The difference between PTM, semi-continuous and continuous models is the following. We use mixture of gaussians to compute the score of each frame, the difference is how do we build such mixture. In continuous model every senone has it's own set of gaussians thus the total number of gaussians in the model is about 150 thousand. That's too much to compute the mixture efficiently. In semi-continuous model we have just 700 gaussians, way less than in continuous and we only use them with different mixtures to score the frame. Due to the smaller number of gaussians semi-continuous models are fast. PTM models is a gold middle here.
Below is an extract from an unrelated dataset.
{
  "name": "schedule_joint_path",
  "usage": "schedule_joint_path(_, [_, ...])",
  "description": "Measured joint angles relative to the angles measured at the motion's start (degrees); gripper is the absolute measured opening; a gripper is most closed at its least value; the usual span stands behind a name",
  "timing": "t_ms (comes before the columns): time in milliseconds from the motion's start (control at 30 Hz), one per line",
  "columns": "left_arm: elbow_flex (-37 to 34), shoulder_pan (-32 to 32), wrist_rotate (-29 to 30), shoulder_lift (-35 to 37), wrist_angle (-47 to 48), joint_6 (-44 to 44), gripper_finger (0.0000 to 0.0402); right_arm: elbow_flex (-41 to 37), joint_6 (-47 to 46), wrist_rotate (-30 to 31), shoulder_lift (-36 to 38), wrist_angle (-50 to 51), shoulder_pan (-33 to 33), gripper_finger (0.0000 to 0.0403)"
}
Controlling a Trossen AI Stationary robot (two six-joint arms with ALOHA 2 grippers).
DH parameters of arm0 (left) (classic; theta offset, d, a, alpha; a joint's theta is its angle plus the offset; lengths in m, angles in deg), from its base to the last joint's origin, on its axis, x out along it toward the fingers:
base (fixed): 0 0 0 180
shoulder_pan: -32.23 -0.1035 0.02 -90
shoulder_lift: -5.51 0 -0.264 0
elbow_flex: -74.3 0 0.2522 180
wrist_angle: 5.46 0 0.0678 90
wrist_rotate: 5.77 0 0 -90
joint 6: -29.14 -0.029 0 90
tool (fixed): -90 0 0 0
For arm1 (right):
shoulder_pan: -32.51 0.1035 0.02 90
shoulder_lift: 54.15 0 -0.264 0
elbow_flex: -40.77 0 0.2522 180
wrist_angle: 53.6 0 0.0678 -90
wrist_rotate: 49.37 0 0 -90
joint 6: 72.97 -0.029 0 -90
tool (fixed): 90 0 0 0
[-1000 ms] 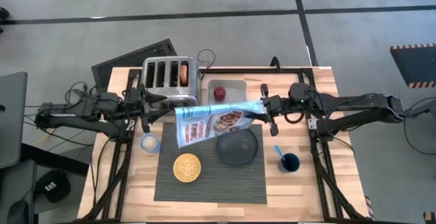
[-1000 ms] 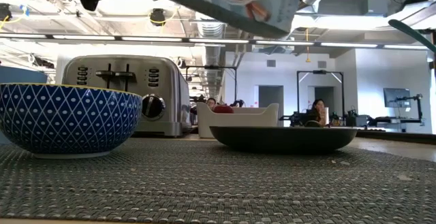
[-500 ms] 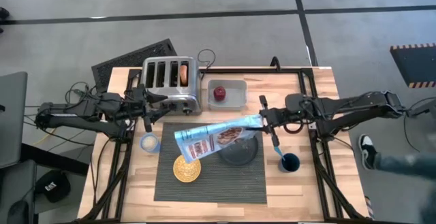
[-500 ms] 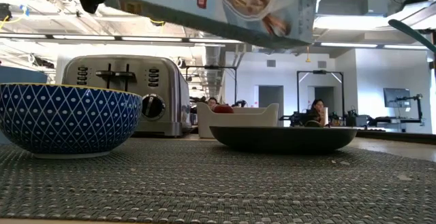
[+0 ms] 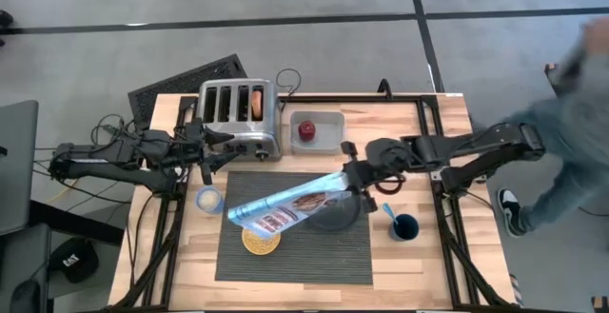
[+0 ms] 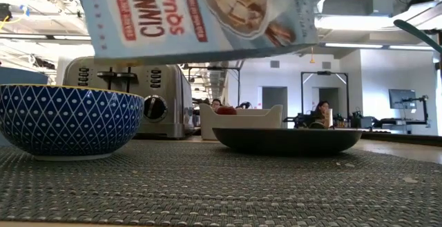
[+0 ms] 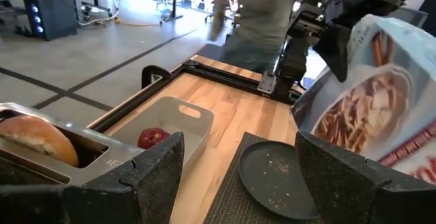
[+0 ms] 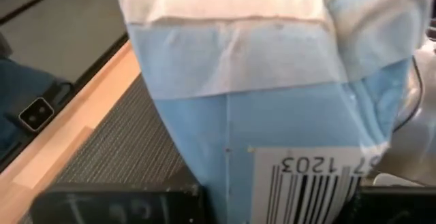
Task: Arrange a breakfast setting
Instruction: Pour the cereal from the blue cereal box into the yellow patterned bowl
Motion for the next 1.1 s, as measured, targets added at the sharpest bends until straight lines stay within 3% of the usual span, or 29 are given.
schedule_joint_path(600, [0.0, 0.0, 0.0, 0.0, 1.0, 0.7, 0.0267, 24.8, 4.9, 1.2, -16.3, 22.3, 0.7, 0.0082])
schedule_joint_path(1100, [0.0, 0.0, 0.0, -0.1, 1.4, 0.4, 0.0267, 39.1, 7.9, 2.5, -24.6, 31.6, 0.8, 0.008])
It uses about 5000 gaussians thus providing better accuracy than semi-continuous, but it is still significantly faster than continuous thus can be used in mobile.
So far PTM model demonstrates very good result - it decodes almost with continuous accuracy and works about 5 times faster than continuous model. With new PTM model you can decode speech with 60k words vocabulary in realtime with Java with sphinx4 and you can decode up to 5000 words in mobile phone in realtime. We consider this model an important direction of development, so all our future models will have this format. Of course PTM can not match the best results of deep neural networks yet but it is sufficiently faster, we are doing research to match the DNN performance keeping the impressive speed and model size.
Those are good news, but we are going to release a model for a new language soon, guess which one.